▸ WHAT YOU ARE ASKED TO DO: Go through the listing and write out each line exactly.

------------------------------------------------

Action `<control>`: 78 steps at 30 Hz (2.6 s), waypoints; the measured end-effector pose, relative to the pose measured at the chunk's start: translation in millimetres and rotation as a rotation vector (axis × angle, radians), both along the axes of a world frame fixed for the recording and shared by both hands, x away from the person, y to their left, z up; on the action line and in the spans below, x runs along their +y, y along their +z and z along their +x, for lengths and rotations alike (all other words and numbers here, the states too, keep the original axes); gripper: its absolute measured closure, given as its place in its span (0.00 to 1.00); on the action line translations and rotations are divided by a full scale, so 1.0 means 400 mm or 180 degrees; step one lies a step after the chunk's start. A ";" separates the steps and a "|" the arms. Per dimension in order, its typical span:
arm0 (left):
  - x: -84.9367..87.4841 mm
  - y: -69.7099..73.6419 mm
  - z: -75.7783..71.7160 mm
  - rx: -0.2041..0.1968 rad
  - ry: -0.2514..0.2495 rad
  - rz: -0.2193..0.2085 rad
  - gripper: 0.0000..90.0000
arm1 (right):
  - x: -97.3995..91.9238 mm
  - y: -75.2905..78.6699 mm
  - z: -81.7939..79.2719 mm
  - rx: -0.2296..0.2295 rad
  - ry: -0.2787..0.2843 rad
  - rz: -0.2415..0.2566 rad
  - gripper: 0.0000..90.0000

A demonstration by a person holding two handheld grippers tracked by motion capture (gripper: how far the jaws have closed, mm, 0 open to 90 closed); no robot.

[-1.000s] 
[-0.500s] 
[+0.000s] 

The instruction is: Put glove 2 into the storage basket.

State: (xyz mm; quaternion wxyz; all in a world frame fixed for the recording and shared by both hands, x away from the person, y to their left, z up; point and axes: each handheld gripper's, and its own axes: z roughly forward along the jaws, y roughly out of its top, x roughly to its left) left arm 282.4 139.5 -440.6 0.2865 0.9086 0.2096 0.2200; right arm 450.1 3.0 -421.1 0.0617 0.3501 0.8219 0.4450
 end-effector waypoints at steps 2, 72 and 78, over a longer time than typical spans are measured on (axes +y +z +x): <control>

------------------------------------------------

▸ THE ANSWER:
Action `<control>`: 78 steps at 30 Hz (2.6 s), waypoints; the measured end-effector pose, relative to the pose measured at the chunk's start: translation in millimetres and rotation as a rotation vector (axis × angle, radians), both along the axes of a world frame fixed for the recording and shared by both hands, x away from the person, y to their left, z up; on the action line and in the spans below, x runs along their +y, y along their +z and z along their +x, for lengths and rotations alike (all other words and numbers here, the states too, keep the original axes); gripper: its absolute measured closure, given as its place in its span (0.00 to 1.00); on the action line translations and rotations are divided by a full scale, so 1.0 means 400 mm or 180 degrees; step one lies a step after the chunk's start. A ";" separates the steps and a "|" the arms. Per dimension in order, its typical span:
arm0 (left):
  - x: -84.9367..87.4841 mm
  - y: -69.7099..73.6419 mm
  - z: -75.7783..71.7160 mm
  - rx: -0.2041..0.1968 rad
  - ry: -0.2514..0.2495 rad
  - rz: -0.2193..0.2085 rad
  - gripper: 0.0000..90.0000
arm1 (right):
  - x: -97.3995..91.9238 mm
  - y: -75.2905..78.6699 mm
  - z: -81.7939..79.2719 mm
  - rx: -0.2296..0.2295 rad
  - ry: -0.2787..0.2843 rad
  - rz: -0.2415..0.2566 rad
  - gripper: 0.0000..90.0000

A demonstration by a person holding two handheld grippers tracked by motion capture (gripper: how far the jaws have closed, mm, 0 open to 90 closed); no robot.

[-1.000s] 
[-0.500s] 
[+0.000s] 

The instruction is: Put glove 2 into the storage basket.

State: (xyz mm; quaternion wxyz; all in a world frame fixed for the recording and shared by both hands, x away from the person, y to their left, z up; point and axes: each handheld gripper's, and its own axes: z roughly forward along the jaws, y roughly out of its top, x roughly to its left) left arm 282.4 139.5 -440.6 0.2865 0.9086 0.2096 0.2200; right arm 450.1 3.0 -421.1 0.0617 0.3501 0.8219 0.4450
 end-effector waypoints at steps 2, 72 and 78, over a longer time than typical spans are measured on (axes +y +z +x): <control>

The exercise requires no further output.